__Input for this task__.
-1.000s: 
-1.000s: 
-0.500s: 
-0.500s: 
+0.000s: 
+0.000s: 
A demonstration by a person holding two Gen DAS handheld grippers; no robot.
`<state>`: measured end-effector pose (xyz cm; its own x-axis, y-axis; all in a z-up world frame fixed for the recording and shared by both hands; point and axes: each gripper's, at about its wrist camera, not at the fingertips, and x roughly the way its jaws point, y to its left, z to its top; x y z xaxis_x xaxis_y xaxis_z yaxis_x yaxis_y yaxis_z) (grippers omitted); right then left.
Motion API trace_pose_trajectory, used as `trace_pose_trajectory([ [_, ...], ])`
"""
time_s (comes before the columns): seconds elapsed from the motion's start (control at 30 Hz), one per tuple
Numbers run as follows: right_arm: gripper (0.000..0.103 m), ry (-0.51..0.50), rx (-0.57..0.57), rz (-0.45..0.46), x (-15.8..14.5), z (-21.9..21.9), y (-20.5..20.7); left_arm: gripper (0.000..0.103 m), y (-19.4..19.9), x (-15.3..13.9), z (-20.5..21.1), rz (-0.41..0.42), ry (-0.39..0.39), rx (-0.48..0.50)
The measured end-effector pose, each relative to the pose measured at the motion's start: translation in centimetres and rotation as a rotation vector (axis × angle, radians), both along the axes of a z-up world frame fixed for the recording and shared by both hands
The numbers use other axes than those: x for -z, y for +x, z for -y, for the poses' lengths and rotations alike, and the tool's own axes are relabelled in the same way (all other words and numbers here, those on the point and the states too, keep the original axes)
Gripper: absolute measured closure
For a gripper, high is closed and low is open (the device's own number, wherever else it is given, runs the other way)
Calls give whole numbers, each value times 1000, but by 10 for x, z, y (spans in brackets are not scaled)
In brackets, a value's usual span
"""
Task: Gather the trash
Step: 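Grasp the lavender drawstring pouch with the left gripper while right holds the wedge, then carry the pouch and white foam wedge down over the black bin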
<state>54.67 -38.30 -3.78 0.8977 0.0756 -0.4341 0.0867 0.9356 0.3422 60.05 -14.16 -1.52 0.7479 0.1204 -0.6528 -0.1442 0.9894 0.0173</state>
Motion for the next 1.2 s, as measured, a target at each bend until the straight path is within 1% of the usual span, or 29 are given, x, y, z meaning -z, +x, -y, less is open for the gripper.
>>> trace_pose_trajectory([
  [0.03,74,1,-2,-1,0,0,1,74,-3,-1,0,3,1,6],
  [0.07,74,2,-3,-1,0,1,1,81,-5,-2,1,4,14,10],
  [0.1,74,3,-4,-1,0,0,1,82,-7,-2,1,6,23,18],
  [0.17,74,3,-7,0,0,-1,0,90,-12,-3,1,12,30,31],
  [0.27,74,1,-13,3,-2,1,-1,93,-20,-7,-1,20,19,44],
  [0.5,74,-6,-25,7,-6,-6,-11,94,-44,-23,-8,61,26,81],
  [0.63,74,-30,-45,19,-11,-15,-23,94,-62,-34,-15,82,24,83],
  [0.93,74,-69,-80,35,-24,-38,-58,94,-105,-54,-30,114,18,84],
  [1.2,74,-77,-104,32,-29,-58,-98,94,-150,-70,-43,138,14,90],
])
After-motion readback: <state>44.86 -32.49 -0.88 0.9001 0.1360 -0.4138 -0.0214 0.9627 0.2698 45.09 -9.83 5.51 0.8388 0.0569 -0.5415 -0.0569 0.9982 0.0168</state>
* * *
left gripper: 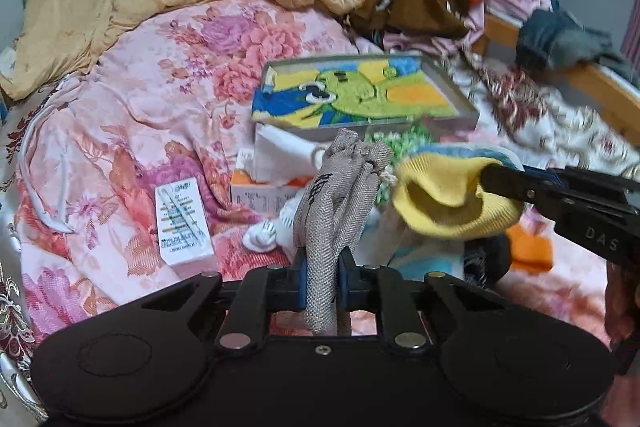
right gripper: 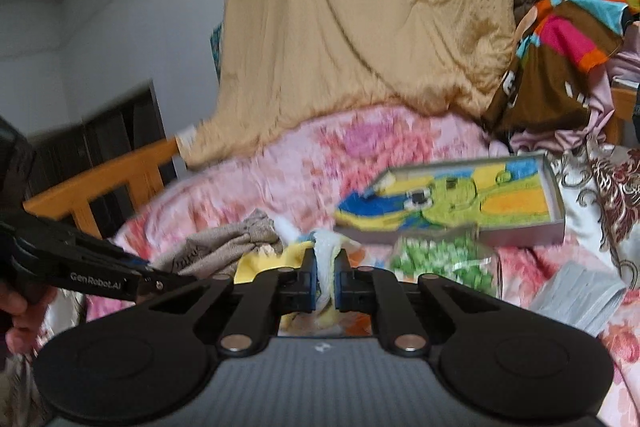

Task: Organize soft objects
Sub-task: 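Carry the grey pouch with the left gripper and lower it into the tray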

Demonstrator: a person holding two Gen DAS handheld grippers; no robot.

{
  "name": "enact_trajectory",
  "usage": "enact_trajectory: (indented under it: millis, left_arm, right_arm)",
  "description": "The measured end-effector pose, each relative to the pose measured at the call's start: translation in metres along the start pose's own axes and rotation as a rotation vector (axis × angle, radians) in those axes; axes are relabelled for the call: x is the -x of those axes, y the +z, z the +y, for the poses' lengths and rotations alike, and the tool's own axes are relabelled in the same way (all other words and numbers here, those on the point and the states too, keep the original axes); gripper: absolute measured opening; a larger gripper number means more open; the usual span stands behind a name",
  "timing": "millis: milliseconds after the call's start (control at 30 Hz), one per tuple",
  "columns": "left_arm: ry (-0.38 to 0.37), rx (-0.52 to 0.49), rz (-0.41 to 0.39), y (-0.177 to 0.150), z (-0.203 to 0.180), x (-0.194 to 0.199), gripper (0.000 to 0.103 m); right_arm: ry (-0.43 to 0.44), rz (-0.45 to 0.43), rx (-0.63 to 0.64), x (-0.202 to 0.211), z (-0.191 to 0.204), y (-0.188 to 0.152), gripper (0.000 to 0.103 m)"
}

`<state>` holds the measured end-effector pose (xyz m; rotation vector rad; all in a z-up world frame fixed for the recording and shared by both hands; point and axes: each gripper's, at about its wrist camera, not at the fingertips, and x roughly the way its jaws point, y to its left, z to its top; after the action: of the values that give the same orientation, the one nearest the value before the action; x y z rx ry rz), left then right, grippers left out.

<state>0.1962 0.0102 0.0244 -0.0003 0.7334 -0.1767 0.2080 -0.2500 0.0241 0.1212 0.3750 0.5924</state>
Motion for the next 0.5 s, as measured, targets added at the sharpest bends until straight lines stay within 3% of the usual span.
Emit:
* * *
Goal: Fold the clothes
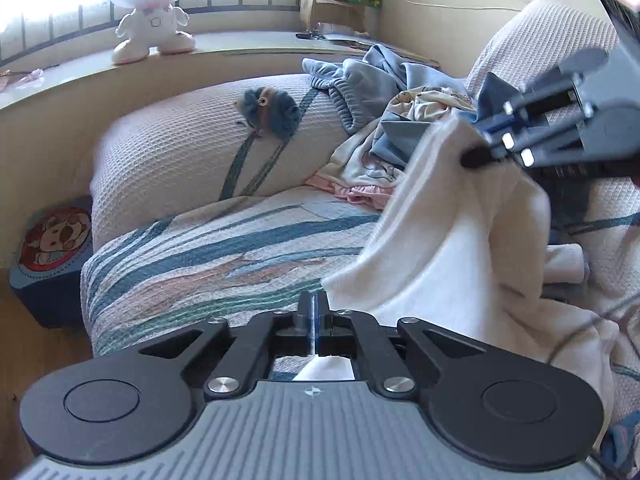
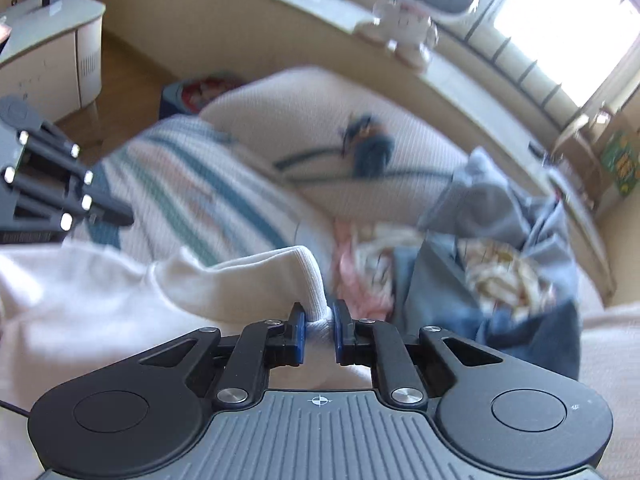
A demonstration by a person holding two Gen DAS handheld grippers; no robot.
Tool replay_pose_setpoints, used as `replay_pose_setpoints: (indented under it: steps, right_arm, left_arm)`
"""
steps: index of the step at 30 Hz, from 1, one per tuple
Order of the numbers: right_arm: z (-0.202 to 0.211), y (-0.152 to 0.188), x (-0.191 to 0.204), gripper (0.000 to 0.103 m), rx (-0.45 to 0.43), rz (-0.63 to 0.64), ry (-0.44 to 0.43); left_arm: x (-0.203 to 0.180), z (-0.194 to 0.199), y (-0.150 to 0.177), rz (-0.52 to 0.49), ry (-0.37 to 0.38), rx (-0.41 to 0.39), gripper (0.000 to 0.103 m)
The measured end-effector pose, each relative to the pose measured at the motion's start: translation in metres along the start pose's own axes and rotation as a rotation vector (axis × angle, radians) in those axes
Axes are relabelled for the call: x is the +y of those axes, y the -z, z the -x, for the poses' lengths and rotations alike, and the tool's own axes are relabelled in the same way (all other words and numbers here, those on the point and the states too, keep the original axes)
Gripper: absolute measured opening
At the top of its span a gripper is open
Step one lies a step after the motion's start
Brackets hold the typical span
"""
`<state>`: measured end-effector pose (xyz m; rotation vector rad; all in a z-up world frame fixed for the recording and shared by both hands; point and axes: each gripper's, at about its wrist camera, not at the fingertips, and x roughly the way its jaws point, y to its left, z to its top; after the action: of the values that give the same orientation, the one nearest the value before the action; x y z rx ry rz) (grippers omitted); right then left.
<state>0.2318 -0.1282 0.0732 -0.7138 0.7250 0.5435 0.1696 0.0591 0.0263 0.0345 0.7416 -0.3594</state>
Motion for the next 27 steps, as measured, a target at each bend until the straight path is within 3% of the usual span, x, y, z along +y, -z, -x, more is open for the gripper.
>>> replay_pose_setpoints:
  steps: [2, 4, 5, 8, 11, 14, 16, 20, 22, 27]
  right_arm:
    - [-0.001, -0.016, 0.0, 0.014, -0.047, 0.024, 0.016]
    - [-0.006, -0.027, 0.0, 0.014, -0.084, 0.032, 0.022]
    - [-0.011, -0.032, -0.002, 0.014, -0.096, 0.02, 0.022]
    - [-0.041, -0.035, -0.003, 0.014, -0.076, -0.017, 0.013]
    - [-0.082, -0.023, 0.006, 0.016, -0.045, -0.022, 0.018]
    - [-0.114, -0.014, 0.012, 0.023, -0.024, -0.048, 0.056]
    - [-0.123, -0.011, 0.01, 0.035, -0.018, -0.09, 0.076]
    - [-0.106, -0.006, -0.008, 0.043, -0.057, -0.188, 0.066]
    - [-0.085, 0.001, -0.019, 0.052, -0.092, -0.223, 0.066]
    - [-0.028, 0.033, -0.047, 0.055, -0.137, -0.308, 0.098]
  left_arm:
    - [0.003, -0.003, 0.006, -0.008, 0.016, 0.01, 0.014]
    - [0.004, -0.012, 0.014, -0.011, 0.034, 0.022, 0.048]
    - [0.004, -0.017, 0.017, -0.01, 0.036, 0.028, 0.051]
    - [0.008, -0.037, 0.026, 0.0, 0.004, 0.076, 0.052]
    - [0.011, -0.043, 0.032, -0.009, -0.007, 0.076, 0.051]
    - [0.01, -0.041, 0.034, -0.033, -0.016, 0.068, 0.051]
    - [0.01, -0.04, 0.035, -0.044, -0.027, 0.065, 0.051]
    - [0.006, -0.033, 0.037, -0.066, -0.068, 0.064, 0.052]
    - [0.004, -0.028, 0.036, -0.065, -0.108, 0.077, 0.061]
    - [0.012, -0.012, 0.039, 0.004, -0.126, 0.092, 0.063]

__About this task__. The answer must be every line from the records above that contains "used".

__Output for this task__.
Motion API trace_pose_trajectory, used as `trace_pose_trajectory([ [_, ...], ])`
Tool replay_pose_setpoints, used as `replay_pose_setpoints: (indented under it: steps, right_arm, left_arm)`

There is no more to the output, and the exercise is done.